The proposal, which is in a comment period ending Oct. 5, has drawn criticism from investor-protection groups and the mutual-fund industry, including the Washington-based ICI. The groups have said fewer restrictions may expose investors to misleading advertisements by some private funds.

Misleading private offerings are the No. 1 fraud leading to enforcement actions and investigations, according to the North American Securities Administrators Association. The number of cases involving these types of investments jumped to 410 last year, according to NASAA preliminary data, a 60 percent increase from 2010.

Obama's Agenda

BlackRock Inc., the world's largest asset manager, supports removing the ban on general advertising, according to a letter the firm sent to the SEC in May. The firm oversees $3.56 trillion of assets, including $104 billion in alternative vehicles such as hedge funds, private-equity funds and funds-of- funds.

"This prohibition has unnecessarily limited the methods by which issuers can reach sophisticated investors," Barbara Novick, BlackRock's co-founder and vice chairman, said in the letter. "Investor protection concerns are adequately addressed by existing regulatory requirements."

Rubenstein, who from 1977 to 1981 was deputy assistant for domestic policy to President Jimmy Carter, co-founded Carlyle in 1987 with Daniel D'Aniello and William Conway. Rubenstein said if Obama is re-elected in November, he should work to improve relations with businesses.

Treasury Possibilities

"What he should do in the second term -- and I would strongly urge him to do so -- is to bury the hatchet with the business community, to invite them to the White House and say, 'We had our differences, now let's see what we can do to help the country,'" Rubenstein said.

Levitt, who interviewed Rubenstein at Bloomberg's headquarters in New York, is a senior adviser to Carlyle and a director of Bloomberg LP, parent of Bloomberg News. He was the longest-serving chairman of the SEC, holding that title from 1993 to 2001.

Rubenstein, asked who may succeed Treasury Secretary Timothy F. Geithner, said Erskine Bowles, co-chairman of Obama's budget-deficit commission, BlackRock CEO Laurence Fink and White House chief of staff Jack Lew would be credible candidates. Geithner, in a January interview with Bloomberg Television, said if Obama is re-elected "he's not going to ask me to stay on, I'm pretty confident."

'Well Decided'

Bowles "would be very well liked by the Republicans, with whom the administration will have to negotiate many things," according to Rubenstein. Fink, who has led BlackRock since its founding in 1988, is a "very smart, very credible person," and Lew is popular on Capitol Hill, Rubenstein said.

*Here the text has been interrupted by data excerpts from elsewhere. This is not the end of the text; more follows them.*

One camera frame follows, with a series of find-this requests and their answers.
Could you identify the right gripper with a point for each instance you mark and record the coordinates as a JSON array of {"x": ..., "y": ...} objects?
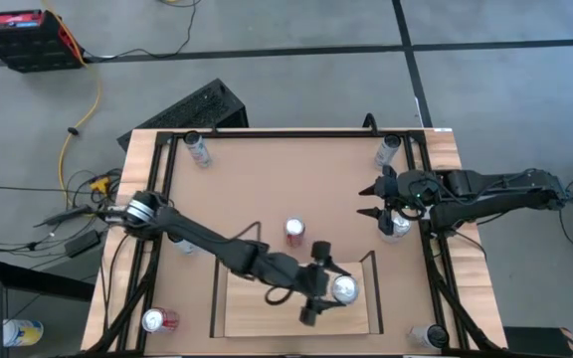
[{"x": 408, "y": 189}]

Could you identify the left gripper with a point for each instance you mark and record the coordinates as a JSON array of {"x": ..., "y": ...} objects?
[{"x": 311, "y": 283}]

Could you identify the silver Diet Coke can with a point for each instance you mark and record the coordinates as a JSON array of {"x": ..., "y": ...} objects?
[
  {"x": 344, "y": 289},
  {"x": 402, "y": 228}
]

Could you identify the slim white beverage can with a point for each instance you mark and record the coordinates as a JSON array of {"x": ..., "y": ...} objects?
[
  {"x": 386, "y": 151},
  {"x": 428, "y": 337},
  {"x": 198, "y": 149},
  {"x": 186, "y": 246}
]

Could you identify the red Coke can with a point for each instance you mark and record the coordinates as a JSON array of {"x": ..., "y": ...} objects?
[
  {"x": 159, "y": 320},
  {"x": 294, "y": 229}
]

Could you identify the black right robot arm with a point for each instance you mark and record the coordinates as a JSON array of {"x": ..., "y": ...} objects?
[{"x": 490, "y": 199}]

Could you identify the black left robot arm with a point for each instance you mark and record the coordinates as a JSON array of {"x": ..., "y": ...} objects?
[{"x": 202, "y": 237}]

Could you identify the black clip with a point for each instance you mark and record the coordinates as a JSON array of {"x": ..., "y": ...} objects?
[{"x": 370, "y": 123}]

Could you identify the tan table mat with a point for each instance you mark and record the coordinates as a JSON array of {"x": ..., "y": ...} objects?
[{"x": 266, "y": 189}]

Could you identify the black box with striped corner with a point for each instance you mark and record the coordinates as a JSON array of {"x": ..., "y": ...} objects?
[{"x": 535, "y": 343}]

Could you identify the black perforated computer case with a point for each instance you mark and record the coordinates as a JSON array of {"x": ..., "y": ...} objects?
[{"x": 192, "y": 112}]

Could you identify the black power adapter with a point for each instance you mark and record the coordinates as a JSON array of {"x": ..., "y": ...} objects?
[{"x": 82, "y": 243}]

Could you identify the yellow plug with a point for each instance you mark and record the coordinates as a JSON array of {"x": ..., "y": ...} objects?
[{"x": 100, "y": 184}]

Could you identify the long black power brick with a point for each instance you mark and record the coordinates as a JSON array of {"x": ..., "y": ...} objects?
[{"x": 65, "y": 215}]

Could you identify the black floor beam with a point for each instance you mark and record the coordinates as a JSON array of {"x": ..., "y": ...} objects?
[{"x": 28, "y": 278}]

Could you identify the white and yellow can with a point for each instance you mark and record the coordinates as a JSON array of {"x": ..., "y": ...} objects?
[{"x": 22, "y": 332}]

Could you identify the red and black toolbox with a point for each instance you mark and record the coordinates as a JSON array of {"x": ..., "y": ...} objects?
[{"x": 28, "y": 40}]

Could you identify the black metal table frame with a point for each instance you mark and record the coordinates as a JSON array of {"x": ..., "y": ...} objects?
[{"x": 291, "y": 134}]

The presidential campaign appears "well decided" to Rubenstein, a lifelong Democrat who said it's unlikely Republican Romney can reverse the polls in the remaining weeks before the election. Romney, who co-founded Bain Capital in 1984 and ran the Boston-based private-equity firm for 15 years, should have better explained to voters his experience in the buyout industry, Rubenstein said.

"When history is written this campaign will not likely go down as one of the best ever run by a Republican nominee for president," he said. "It would not be the finest hour for the Republican Party to have had a candidate who doesn't defend what he had done for much of his career."